___ Available data
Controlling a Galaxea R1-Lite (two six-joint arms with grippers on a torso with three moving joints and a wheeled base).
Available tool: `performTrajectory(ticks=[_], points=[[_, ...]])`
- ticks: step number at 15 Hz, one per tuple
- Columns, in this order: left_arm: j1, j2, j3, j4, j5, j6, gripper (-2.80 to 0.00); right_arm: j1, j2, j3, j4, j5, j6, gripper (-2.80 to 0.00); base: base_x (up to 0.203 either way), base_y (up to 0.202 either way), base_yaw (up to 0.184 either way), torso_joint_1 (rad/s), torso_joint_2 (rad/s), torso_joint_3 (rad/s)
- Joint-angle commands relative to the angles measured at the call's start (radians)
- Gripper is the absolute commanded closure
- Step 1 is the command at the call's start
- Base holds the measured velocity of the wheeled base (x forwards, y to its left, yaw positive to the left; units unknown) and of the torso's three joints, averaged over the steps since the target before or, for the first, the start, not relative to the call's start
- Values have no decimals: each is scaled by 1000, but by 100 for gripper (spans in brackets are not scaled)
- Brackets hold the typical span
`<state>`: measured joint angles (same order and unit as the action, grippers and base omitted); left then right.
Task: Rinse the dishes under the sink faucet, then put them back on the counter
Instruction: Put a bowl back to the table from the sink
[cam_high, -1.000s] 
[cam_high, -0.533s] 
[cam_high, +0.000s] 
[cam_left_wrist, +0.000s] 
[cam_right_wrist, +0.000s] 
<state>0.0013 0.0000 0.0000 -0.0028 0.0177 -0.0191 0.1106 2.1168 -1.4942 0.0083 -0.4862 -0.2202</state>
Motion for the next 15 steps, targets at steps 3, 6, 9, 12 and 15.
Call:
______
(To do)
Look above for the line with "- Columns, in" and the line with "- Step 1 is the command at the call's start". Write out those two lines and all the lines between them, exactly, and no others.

(Solution for this problem)
- Columns, in this order: left_arm: j1, j2, j3, j4, j5, j6, gripper (-2.80 to 0.00); right_arm: j1, j2, j3, j4, j5, j6, gripper (-2.80 to 0.00); base: base_x (up to 0.203 either way), base_y (up to 0.202 either way), base_yaw (up to 0.184 either way), torso_joint_1 (rad/s), torso_joint_2 (rad/s), torso_joint_3 (rad/s)
- Joint-angle commands relative to the angles measured at the call's start (radians)
- Gripper is the absolute commanded closure
- Step 1 is the command at the call's start

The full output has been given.